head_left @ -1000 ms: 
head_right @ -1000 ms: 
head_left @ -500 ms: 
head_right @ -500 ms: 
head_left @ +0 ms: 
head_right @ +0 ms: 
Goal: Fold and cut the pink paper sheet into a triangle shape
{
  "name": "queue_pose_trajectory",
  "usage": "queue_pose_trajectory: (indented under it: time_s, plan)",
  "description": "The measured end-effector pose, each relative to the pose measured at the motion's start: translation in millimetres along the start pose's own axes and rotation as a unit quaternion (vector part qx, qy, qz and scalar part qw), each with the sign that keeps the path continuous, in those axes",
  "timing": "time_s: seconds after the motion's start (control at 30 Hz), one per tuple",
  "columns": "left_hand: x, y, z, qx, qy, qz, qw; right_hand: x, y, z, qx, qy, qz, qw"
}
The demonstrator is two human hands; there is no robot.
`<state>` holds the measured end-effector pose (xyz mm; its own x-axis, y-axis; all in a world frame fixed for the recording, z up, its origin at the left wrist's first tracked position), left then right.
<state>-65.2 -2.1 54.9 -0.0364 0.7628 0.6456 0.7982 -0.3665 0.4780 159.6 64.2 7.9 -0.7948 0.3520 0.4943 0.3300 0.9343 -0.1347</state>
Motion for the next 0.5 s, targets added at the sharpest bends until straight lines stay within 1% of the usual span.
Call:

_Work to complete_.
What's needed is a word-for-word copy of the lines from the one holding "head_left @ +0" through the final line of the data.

_Output_.
head_left @ +0 ms: 
head_right @ +0 ms: 
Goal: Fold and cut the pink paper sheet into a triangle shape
{
  "name": "queue_pose_trajectory",
  "usage": "queue_pose_trajectory: (indented under it: time_s, plan)",
  "description": "The measured end-effector pose, each relative to the pose measured at the motion's start: translation in millimetres along the start pose's own axes and rotation as a unit quaternion (vector part qx, qy, qz and scalar part qw), each with the sign that keeps the path continuous, in those axes",
  "timing": "time_s: seconds after the motion's start (control at 30 Hz), one per tuple",
  "columns": "left_hand: x, y, z, qx, qy, qz, qw; right_hand: x, y, z, qx, qy, qz, qw"
}
The demonstrator is two human hands; there is no robot.
`<state>` holds the measured end-effector pose (xyz mm; its own x-axis, y-axis; all in a world frame fixed for the recording, z up, its origin at the left wrist's first tracked position), left then right.
<state>-65.2 -2.1 54.9 -0.0364 0.7628 0.6456 0.7982 -0.3665 0.4780 159.6 64.2 7.9 -0.7948 0.3520 0.4943 0.3300 0.9343 -0.1347</state>
Motion for the next 0.5 s, targets added at the sharpest bends until straight lines stay within 1% of the usual span.
Call:

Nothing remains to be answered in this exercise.